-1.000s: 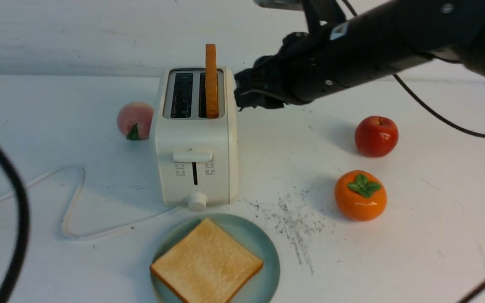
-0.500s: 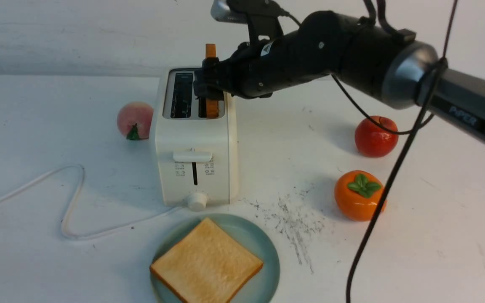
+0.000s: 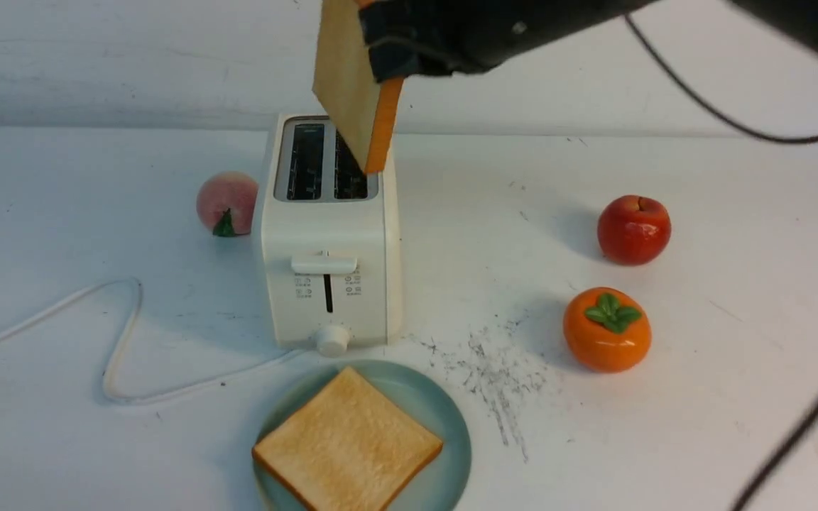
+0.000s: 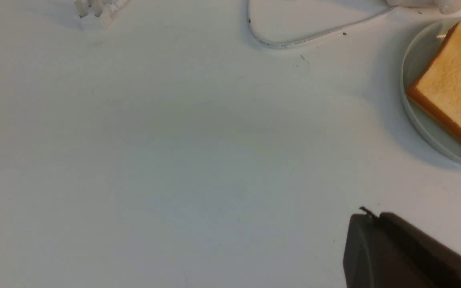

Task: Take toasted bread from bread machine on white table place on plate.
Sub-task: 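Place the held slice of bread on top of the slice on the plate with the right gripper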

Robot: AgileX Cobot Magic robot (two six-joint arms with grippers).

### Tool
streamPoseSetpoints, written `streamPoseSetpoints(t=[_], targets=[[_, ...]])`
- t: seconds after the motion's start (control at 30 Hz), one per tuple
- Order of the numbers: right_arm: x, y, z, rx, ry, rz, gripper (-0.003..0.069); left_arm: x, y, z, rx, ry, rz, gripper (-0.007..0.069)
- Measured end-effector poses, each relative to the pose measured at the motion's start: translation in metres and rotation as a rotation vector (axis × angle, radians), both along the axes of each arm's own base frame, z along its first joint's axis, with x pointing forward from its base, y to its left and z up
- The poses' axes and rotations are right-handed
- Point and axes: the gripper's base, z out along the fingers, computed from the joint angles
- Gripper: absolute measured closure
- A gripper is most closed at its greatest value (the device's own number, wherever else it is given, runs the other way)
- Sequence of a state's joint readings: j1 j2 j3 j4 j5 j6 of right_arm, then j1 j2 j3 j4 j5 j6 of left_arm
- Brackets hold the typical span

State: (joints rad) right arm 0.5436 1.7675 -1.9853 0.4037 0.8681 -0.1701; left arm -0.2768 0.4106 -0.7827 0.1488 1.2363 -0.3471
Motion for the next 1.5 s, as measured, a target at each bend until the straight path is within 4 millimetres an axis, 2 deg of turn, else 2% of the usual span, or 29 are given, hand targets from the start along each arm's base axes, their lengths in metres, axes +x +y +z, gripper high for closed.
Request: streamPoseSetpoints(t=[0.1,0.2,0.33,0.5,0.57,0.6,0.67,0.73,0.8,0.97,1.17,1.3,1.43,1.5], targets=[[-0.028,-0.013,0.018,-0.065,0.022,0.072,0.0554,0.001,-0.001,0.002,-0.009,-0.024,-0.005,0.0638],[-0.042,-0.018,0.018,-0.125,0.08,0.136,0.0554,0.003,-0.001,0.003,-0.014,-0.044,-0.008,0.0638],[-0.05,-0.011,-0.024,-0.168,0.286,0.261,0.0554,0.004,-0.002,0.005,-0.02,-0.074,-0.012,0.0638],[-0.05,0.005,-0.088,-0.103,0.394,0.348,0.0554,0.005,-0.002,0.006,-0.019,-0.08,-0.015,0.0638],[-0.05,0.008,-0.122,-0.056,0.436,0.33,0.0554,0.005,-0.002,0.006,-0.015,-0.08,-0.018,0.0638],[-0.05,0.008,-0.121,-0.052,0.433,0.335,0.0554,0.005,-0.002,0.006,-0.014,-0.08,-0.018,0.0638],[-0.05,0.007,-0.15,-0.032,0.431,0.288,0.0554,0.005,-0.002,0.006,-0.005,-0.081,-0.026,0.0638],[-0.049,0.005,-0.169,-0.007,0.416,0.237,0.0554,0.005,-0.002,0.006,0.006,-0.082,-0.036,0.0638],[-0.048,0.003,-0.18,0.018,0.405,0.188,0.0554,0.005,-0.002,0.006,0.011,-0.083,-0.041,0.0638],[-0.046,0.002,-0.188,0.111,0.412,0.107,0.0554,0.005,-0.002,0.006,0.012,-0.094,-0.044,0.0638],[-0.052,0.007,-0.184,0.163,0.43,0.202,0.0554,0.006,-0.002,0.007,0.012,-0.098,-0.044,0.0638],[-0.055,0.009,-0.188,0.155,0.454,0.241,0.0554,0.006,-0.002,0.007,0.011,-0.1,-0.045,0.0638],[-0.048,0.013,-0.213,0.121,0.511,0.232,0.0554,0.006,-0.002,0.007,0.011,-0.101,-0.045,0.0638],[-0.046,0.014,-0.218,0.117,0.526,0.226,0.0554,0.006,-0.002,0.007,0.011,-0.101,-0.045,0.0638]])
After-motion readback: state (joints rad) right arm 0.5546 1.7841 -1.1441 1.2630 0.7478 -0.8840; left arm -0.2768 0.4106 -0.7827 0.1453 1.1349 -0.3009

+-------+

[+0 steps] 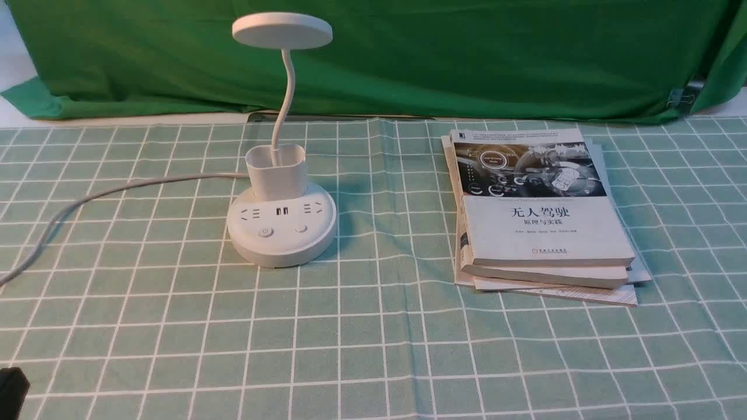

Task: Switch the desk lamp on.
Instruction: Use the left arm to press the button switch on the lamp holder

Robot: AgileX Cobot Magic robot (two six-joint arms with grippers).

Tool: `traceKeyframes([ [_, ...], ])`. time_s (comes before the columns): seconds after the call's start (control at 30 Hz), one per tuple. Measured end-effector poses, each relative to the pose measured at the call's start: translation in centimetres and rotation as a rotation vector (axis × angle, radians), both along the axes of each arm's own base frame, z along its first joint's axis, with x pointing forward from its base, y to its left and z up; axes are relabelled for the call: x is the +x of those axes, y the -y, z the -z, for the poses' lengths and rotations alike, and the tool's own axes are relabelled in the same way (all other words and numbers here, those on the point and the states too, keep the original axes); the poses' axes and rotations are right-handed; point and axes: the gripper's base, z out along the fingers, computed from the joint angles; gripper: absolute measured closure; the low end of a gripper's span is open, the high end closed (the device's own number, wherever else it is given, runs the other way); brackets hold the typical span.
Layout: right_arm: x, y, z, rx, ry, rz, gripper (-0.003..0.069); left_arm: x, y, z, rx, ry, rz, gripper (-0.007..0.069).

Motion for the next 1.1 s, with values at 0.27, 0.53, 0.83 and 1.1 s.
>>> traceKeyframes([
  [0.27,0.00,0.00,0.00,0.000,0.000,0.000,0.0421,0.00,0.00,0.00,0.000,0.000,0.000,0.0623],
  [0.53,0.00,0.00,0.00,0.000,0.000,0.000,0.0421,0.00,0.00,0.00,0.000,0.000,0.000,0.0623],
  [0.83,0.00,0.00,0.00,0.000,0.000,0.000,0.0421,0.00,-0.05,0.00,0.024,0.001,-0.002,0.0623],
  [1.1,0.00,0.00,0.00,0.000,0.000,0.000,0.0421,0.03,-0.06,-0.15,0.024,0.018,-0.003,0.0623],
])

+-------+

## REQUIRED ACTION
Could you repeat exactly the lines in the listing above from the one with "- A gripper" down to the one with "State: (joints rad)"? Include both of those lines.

## ANSWER TO THIS PROBLEM
- A gripper is most closed at its greatest value (the device's own number, wherever else it is given, runs the other way)
- Sequence of a state's joint readings: j1 j2 j3 j4 j5 j6 of right_arm, then j1 j2 j3 j4 j5 j6 of left_arm
- Brackets hold the typical span

State: (joints rad) right arm 0.5436 1.7675 -1.9853 0.4037 0.8681 -0.1701; left arm -0.2768 0.4106 -0.7827 0.1488 1.2363 -0.3471

No further work remains on the exercise.